Celle bersaglio. La capacità di un virus di infettare selettivamente determinati tipi di cellule è in gran parte determinata dall'interazione tra la proteina dell'involucro esterno del virus (nei retrovirus codificati dal gene env) e il corrispondente recettore della membrana cellulare. Il virus della leucemia murina Moloney è ecotropico, il che significa che infetta solo le cellule del topo. Per espandere la gamma delle cellule bersaglio, viene utilizzato il gene env del ceppo 4070A del virus della leucemia murina. Questo ceppo è anfotropico e infetta le cellule non solo dei topi, ma anche di altri mammiferi, compreso l'uomo. La pseudotipizzazione, cioè l'imballaggio del genoma virale in un involucro contenente proteine ​​di un altro virus, consente di espandere la gamma delle cellule bersaglio. Ad esempio, una glicoproteina del virus della stomatite vescicolare chiamata proteina G viene facilmente incorporata nell’involucro del virus della leucemia murina Moloney. La presenza di questa proteina amplia la gamma delle cellule bersaglio e facilita l'infezione. Inoltre, l'inclusione della proteina G aumenta la stabilità del vettore retrovirale e consente di ottenere un titolo virale più elevato durante l'ultracentrifugazione. Lo svantaggio della proteina G è la sua tossicità per le cellule di imballaggio. Questo svantaggio può essere parzialmente superato utilizzando cellule di confezionamento con espressione di proteina G inducibile. Vettori retrovirali contenenti altre proteine ​​virali, come il virus della leucemia del gibbone o coriomeningite linfocitaria, sono meno tossici per le cellule dei mammiferi.
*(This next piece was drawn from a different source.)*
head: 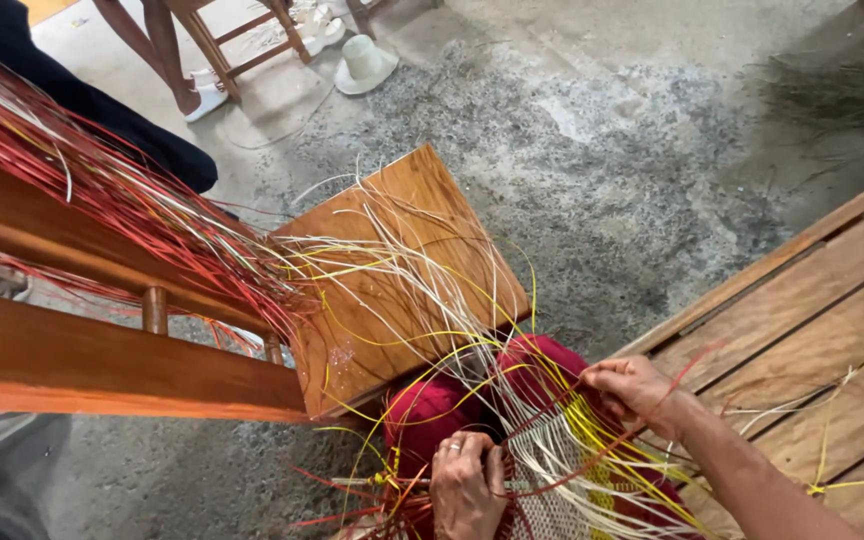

Applicazione. Con l'aiuto di vettori retrovirali, le cellule dei pazienti vengono solitamente trasfettate ex vivo oppure i vettori vengono introdotti direttamente nei tessuti. Il primo approccio richiede l'isolamento delle cellule del paziente e il loro mantenimento in coltura, l'infezione delle cellule con un vettore retrovirale e quindi l'iniezione delle cellule nel paziente. Si è cercato così di modificare i linfociti e le cellule staminali emopoietiche con deficit di adenosina deaminasi e ipercolesterolemia familiare. Una procedura simile è stata seguita per indurre l'espressione di immunomodulatori nelle cellule tumorali. L'iniezione diretta di vettori retrovirali è stata sperimentata principalmente per il trattamento dei tumori solidi.

Sicurezza. Poiché il virus è inserito nel genoma cellulare (cosa importante per l'espressione a lungo termine) e in modo casuale, esiste il rischio di mutazione (mutagenesi inserzionale). Ad esempio, l'inserimento di un virus può modificare la funzione di un gene che regola la divisione cellulare, portando a conseguenze indesiderabili. I retrovirus capaci di riprodursi hanno una certa cancerogenicità, ma questa non si osserva nei vettori retrovirali privi di questa capacità.